Volunteers from brigades including Kaniva, South Lillimur, Vectis, Nhill, and Horsham attended the course in July, with practical assessments held at the Victorian Emergency Management Training Centre (VEMTC) in Longerenong.

The group worked closely with instructors who provided their support, guidance and expertise along the way.

District 17 Assistant Chief Fire Officer (ACFO) Mark Gunning said it was important training for volunteers in a modern world of increased fire activity and hazards.

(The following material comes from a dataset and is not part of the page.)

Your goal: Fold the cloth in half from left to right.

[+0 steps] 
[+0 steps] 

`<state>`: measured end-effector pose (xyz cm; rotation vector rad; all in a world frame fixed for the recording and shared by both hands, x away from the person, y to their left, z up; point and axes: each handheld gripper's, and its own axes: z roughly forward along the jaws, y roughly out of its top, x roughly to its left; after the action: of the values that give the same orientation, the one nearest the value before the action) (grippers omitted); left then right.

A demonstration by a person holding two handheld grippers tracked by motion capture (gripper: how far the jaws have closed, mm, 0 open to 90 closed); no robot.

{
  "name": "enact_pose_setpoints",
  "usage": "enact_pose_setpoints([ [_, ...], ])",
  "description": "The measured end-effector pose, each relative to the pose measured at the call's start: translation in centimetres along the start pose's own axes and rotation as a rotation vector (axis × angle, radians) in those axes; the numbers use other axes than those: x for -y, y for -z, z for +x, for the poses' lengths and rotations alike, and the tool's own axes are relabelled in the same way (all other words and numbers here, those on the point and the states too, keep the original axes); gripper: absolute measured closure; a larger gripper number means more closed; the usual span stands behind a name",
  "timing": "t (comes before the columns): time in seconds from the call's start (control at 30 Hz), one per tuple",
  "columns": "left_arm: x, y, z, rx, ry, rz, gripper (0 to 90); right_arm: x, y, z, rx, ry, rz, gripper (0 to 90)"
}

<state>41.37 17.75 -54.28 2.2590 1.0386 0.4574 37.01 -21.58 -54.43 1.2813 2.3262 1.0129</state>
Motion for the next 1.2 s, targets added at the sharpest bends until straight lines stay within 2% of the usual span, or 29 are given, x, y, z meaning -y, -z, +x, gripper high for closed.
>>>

“It is critical for volunteer firefighters to be aware of changing risks and hazards and keep up to date with their training for their own safety and the safety of the people in our communities,” said ACFO Gunning.

“Structure fires have changed over recent years, with fuels in houses having higher heat outputs and creating more toxic smoke than ever before.”

The volunteer firefighters involved gained valuable training experience, with subjects including compartment fire behaviour, search and rescue, advanced extinguishing methods, forcible entry and more.

Course participant Jesse Raggatt from Vectis Fire Brigade said the course was invaluable for him to gain a greater knowledge and understanding of structure fires.

“In communities with urban/rural interfaces and an expanding urban fringe, courses like this are vital to rural brigade members,” Jesse said.

“This course has created a lot more awareness for me. Vectis may not be an urban brigade, but we still have houses and structures in rural areas and we respond to more of these than grass and scrub fires.

“In some rural brigades where there’s an older culture, sometimes there’s less knowledge in responding to structural or low structural emergencies in the community.

“At a minimum, I think rural brigade members would benefit from participating in a low structure course, which covers important safety aspects like smoke inhalation.”

ACFO Gunning commended participants who attended the course, held over nine sessions.

“Many had to travel to attend these sessions, and in some cases, had to travel great distances,” ACFO Gunning said.

“This was a major commitment from those individuals but is crucial for their respective brigades to be able to continue to respond to emergencies effectively.

“There was strong feedback from participants that this type of training was invaluable to be able to do what they do best – protect life and property.”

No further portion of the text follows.